MEC/Edge Computing aims at allocating part of the service-specific processing and data storage from the Cloud computing to the edge nodes. Among the expected benefits of EC deployment in 5G, there are: performance improvements, traffic optimization and new ultra-low-latency services. At the same time, in 5G we are witnessing a growing development of AI (Artificial Intelligence) for a wide spectrum of applications, such as: intelligent personal assistants, video/audio surveillance, smart cities’ applications, self-driving, Industry 4.0. The requirements of these applications seem calling an AI’s resources-hungry model, whose cloud-centric execution appears in the opposite direction with a migration of computing, storage and networking resources at the edge. In reality, the two technology trends are crossing in the EI (Edge intelligence): an emerging paradigm meeting the challenging requirements of future pervasive services scenarios, also beyond 5G, where optical-radio networks requires automatic real-time joint optimization of heterogeneous resources, high dimensional fast configurations (e.g., selecting and combining optimum network functions and inference techniques) and autonomic/cognitive operations.

Luka Koršič

Internet Institute Ltd., Ljubljana, Slovenia

Talk title: Next Generation Public Protection and Disaster Relief Systems watch presentation

Talk abstract:

Public Protection and Disaster Relief Systems (PPDR) require applications and services to operate reliably and with high survivability and availability characteristics. For such features, support of high-performance communications with added service provisioning intelligence is required in both normal day-to-day conditions and in extreme situations since the provided emergency applications are executed in a distributed system with distributed service intelligence. This presents complex requirements for service provisioning on top of a next generation telecom and cloud infrastructure. With MATILDA-based framework that allows distributed cloud and network services deployment, the use case for next generation PPDR systems can show, how cloud-based PPDR services providing real time emergency intervention monitoring and critical infrastructure protection can benefit with orchestrated deployment.

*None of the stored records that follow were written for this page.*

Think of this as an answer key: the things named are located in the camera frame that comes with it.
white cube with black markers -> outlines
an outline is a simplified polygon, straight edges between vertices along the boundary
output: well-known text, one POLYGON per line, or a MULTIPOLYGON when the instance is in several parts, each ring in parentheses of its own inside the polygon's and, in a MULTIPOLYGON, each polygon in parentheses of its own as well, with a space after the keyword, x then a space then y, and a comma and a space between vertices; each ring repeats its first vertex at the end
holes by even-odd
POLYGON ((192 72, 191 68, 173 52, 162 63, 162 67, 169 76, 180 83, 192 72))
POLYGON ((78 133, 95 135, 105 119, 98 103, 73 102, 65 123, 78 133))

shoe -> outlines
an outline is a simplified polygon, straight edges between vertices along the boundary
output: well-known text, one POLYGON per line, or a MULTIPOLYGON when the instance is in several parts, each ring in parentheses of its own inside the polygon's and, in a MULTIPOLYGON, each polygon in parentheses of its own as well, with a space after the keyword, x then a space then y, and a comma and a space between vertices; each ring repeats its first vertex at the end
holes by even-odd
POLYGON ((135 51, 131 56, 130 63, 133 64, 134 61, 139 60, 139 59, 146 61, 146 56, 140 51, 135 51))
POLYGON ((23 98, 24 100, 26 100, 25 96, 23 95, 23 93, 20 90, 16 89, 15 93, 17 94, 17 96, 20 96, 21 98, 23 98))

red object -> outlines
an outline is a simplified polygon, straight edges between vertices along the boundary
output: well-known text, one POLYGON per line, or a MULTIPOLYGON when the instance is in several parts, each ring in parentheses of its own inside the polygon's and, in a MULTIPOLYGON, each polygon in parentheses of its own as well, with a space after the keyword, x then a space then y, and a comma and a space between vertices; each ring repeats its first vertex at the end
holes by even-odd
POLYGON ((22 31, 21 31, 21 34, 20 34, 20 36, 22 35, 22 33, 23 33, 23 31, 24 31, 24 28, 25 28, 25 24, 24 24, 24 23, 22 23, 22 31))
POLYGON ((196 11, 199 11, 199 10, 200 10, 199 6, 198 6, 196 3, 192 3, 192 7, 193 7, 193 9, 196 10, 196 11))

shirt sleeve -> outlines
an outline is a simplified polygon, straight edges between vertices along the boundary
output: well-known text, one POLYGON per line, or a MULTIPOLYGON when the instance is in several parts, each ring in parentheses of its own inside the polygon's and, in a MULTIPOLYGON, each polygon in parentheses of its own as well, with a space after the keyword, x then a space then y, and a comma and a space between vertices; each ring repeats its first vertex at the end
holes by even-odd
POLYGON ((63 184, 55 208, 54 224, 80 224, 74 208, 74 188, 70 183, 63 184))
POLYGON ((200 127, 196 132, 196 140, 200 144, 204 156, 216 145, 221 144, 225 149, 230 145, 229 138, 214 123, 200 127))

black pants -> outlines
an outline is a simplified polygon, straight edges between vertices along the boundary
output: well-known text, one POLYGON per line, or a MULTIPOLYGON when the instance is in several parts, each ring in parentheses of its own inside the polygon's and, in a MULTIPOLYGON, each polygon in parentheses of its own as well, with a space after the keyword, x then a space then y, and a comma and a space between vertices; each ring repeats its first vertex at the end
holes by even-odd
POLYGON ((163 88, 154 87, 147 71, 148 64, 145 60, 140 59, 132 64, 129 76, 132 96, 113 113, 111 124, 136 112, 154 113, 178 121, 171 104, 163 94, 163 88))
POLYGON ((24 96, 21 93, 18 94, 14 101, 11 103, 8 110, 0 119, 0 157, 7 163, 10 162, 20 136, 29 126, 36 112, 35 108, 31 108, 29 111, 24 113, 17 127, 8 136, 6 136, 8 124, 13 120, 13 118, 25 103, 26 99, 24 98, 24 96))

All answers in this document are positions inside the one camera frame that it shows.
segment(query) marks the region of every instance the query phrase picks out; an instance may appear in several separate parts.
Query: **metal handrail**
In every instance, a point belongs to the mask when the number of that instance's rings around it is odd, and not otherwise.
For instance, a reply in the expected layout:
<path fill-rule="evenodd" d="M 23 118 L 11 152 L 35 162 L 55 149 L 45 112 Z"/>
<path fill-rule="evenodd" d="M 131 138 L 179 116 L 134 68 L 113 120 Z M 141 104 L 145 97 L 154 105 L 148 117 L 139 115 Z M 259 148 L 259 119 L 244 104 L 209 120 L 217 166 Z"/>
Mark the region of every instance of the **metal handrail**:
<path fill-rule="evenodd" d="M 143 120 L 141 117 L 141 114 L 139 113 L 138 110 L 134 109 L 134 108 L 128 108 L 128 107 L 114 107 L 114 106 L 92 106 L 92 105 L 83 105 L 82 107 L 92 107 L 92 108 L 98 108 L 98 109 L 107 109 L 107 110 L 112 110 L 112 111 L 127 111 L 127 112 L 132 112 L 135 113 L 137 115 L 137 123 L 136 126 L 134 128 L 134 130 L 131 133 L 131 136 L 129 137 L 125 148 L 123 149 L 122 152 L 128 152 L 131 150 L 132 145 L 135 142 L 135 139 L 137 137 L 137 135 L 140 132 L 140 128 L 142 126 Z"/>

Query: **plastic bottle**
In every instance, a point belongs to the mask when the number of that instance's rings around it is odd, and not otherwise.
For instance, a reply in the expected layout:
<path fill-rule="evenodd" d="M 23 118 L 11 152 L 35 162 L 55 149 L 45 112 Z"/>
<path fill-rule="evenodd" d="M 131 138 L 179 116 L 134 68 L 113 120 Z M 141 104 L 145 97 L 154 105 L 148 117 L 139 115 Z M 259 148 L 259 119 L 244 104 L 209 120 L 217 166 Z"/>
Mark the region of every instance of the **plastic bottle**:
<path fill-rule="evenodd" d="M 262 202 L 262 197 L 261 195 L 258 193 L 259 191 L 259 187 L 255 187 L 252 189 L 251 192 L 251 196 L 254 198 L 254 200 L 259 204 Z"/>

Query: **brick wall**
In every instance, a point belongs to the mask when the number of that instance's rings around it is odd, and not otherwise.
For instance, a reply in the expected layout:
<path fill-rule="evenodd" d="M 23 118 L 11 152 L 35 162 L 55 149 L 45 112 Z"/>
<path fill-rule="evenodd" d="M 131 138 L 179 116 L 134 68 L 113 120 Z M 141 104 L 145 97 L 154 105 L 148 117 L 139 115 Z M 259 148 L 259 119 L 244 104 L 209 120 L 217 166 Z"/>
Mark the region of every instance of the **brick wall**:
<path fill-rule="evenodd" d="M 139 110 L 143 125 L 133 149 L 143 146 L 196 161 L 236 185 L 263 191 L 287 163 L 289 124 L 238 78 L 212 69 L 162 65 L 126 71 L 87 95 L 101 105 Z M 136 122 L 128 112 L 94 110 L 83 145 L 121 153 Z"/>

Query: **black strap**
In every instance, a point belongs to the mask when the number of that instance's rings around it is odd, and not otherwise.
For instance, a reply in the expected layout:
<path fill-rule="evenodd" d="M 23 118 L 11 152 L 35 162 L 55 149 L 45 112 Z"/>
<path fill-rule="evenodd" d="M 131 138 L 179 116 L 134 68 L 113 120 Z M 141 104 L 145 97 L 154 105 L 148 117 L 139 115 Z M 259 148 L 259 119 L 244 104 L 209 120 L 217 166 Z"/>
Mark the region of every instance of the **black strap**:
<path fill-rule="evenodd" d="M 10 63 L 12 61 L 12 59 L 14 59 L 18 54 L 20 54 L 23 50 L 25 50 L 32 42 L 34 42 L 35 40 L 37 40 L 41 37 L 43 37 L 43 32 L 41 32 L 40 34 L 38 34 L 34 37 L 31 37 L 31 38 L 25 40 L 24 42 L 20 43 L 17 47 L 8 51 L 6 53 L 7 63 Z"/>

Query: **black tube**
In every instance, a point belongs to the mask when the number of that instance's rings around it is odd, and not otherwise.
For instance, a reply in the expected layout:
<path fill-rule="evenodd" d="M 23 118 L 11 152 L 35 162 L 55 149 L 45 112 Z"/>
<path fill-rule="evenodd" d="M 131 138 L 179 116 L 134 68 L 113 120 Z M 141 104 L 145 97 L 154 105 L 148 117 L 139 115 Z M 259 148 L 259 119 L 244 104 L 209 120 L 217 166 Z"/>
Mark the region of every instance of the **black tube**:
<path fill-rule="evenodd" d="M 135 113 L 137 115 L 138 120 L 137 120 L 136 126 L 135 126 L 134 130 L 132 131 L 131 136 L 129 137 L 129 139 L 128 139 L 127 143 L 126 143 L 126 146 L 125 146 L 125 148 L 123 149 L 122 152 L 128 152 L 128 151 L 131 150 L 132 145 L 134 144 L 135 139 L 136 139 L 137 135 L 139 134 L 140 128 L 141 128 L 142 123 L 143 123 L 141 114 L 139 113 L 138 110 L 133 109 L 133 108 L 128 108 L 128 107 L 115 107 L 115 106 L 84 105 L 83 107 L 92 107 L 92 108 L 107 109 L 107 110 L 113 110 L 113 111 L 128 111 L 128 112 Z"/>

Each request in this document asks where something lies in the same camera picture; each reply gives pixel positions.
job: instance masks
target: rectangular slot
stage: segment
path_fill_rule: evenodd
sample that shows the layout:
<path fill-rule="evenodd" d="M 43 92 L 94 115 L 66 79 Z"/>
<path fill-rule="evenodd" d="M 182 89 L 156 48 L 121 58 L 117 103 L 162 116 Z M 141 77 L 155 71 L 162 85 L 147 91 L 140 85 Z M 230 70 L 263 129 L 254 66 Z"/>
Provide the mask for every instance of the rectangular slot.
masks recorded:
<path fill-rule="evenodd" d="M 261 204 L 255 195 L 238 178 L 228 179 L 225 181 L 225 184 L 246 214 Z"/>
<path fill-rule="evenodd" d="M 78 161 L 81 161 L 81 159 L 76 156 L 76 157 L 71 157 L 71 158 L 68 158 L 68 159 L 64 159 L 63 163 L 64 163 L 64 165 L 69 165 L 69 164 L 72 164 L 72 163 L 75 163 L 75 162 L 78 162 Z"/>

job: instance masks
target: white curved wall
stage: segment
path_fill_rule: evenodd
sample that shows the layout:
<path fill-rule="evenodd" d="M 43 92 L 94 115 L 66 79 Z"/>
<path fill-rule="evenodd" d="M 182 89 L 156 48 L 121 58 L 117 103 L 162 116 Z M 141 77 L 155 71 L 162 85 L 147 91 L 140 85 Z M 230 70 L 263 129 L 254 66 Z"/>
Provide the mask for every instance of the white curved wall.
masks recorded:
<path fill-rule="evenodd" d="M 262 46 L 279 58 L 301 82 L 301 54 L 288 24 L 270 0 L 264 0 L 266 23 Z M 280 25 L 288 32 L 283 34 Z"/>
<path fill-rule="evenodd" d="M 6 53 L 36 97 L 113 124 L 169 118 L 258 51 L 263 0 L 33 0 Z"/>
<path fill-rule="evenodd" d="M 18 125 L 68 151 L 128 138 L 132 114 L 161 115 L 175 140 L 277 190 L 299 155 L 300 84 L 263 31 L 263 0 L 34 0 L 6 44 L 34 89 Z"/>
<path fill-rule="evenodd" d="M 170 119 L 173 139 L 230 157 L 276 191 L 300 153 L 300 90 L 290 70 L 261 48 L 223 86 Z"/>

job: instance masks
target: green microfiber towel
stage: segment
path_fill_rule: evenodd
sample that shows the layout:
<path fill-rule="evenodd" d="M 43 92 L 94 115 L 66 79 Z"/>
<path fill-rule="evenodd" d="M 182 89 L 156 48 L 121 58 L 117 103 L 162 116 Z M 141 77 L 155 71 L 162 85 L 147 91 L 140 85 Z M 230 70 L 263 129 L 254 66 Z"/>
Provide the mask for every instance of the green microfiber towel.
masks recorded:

Furthermore, such critical services would require powerful SLS/SLA monitoring, which can be enabled with qMON performance monitoring engine deployed along with application services in NFV OSM-compliant environment.

Sławomir Kukliński

R&D Expert, Orange Labs Polska

Talk title: Carrier-grade scalable architecture for network slicing watch presentation

Talk abstract:

In the era of virtualization, the network and service management has to be redefined. A new decomposition introduced by MANO introduces the separation of orchestration from classical management functions. Moreover, due to the functional separation of the infrastructure and virtualization, the orchestration and management of slices or services do not have to cope with hardware. The network slicing approach (based on MANO) enables dynamic creation of multiple network slice instances (i.e. logical networks) that can be created for the needs of specific services or verticals. The services may have a different lifetime than network slice instances. Moreover, in some cases, the verticals should see their network slices as their ‘private’ networks and therefore, they need a management interface in order to customize the slices and services attached to them. The new situation calls for a specific approach to network/service management that can provide appropriate functionalities, performance and scalability. The proposed by ETSI MANO approach is centralized, and its operations are driven by single OSS/BSS. The approach raises scalability issues, moreover using a single OSS/BSS for multiple, by definition ‘isolated’ network slices seems to be not appropriate. In the talk, a concept of embedded (in opposite to external) slice/service management that is based on the autonomic/cognitive network management paradigm will be outlined. In the concept there have been introduced multiple orchestration domains, each virtual function has its embedded management component, each slice (or service) has its embedded manager that provides a simple, intent-based management interface to slice tenant and the inter-domain management and operations are handled by dedicated entities.  Moreover, management functions can be dynamically upgraded.  The described framework is ready for federated AI operations.

Kay Burow

BIBA, Germany

Talk title: Towards Flexible Production Systems – Chances and Limits by using Cellular Networks watch presentation

Talk abstract:

During the last years, a change occurred in the industrial environment. Topics like Industry 4.0, Digital Twins, 5G, Cloud Services and as an incremental part of it, Everything-as-a-Service are phrases which can be heard very often in this context. However, with new ideas, new challenges arise. Concerning the Industry 4.0 by reducing it here to logistics and production, an overview of existing limits in actual industrial scenarios will be shown. Also, the demands that are coming from industry stakeholders and their clients for future applications and products. As part of the MATILDA project, the two use cases will be introduced towards 5G-ready applications; one has its focus on logistics, the other one in production. Both use cases in MATILDA were designed to consider future industrial problems/interests and were scaled to the very base to examine the essential issues and differ in their requirements. In the logistics scenario, the main assets are collecting data in almost real-time and store them online in a database. The challenge here is to provide automated services of interconnected facilities and factories with high reliability and availability to deliver the data at all time for higher flexibility and transparency. Further, low power consumption as a critical aspect to extend the lifetime of simple Internet of Things (IoT) components. In the production scenario, the main asset lies in human-robot-collaboration (HRC). For the interplay between robots and humans, the reaction time (e.g. low latency) is of high value to avoid any clashes, but also a running system needs ultra-high reliability and availability to guarantee the workers safety. By considering the most critical KPIs for further/future applications, we will show a set-up of a combined and autonomous logistics-production scenario which can be of high interest towards developing 6G.

Rui Aguiar

University of Aveiro, Portugal

Talk title: On the network of control watch presentation

Talk abstract:

The presentation will highlight the changes in paradigm required for properly exploring the multiple use cases forecast for the future digital society. The highlight will be on the needs of the network for control aspects.

Artur Hecker

Director of Future Network Technologies at Huawei MRC, Munich – Associate Professor, Telecom ParisTech, France.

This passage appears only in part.